GUEST POST: WRITTEN BY LISA DAVIS
Like many moms out there, I decided to go back to school in my late 30’s to pursue a new career-in this case, teaching. I started out taking one class at a local college with a good reputation. I figured I would get my feet wet and see how it went before I decided to enroll in a program to earn a teaching certificate. I had no idea what to expect or what the other students in the class would be like. Let’s just say it was a class composed primarily of nontraditional students.
At the end of my first day of class, we all had to sign a form authorizing a background check in order for us to be allowed to observe in the classroom and work with the children we would be observing. A (much) older man in the class who, quite frankly, gave me the creeps (he lived with his 90-year-old mother, watched altogether too much TV, and seemed just nuts in general) absolutely refused to sign the form! He started yelling how he didn’t want anyone prying into his private life and that he didn’t need a background check.
At this point, the teacher tried to explain that it was state law and he was required to undergo a background check in order to observe and that he needed to complete his observation hours to graduate from the program. The man was irate and eventually become irrational. Finally, the teacher suggested they speak about it privately after class. I remember turning to the student sitting next to me and commenting, “We’ve got a stalker in our class!”
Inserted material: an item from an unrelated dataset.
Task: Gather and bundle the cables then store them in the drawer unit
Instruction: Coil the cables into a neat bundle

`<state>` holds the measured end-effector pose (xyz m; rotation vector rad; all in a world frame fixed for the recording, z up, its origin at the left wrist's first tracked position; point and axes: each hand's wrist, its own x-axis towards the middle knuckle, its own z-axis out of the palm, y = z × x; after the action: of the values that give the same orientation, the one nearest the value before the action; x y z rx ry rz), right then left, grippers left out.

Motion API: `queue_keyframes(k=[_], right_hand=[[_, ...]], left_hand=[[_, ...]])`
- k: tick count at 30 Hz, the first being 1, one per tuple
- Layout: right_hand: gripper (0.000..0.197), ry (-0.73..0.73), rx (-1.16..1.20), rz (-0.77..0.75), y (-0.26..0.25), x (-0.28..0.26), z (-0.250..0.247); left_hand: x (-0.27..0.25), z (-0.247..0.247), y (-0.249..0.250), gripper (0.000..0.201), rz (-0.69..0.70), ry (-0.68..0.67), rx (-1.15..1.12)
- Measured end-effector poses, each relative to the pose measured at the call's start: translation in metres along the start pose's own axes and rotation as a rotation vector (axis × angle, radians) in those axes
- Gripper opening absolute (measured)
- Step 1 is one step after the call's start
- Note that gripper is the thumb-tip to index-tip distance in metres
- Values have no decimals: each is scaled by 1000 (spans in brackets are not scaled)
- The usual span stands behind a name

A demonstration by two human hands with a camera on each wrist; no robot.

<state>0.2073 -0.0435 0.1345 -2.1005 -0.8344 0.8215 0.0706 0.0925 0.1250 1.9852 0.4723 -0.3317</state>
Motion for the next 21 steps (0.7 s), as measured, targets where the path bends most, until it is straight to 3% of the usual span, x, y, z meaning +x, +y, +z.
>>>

On a different day in this same class, our teacher, clearly a foreigner and with a very thick accent, challenged us to determine which country he was from. He literally went around the room, asking each of us in turn if we could figure out what country he was born in. When he got to me, I blurted out, “Turkey!” He was shocked. He said that no one in his class had EVER gotten that question right and he demanded to know how I could have known that! I mumbled something about being good with accents and knowing lots of foreign exchange students in college. It was baloney. How could I admit that I knew exactly where he was from because just the night before on NOVA I had watched the gripping documentary, “The Family That Walks on All Fours” – about a Turkish family with a rare genetic brain abnormality that causes siblings to be mentally impaired and to walk on all fours like apes! That accent was stuck in my head for good after watching the movie.
Towards the end of the term, we were assigned a group project. I was thus introduced to “group work” – two particularly evil words. I have NEVER – NOT EVER — had a good experience with “group work” while in graduate school. I don’t know why-wait, yes I do! It’s because I’m the only one willing to do the work! So, for my group project I was placed with “stalker student” and this other student who had shown up to class a grand total of three times since the semester had started. Needless to say I did the vast majority of the work, all while trying to tame “stalker student’s” insane ideas and bring him back to planet earth. Fun!
It all makes our malleable little kids sound easier to handle! Have you thought about going back to school after having kids?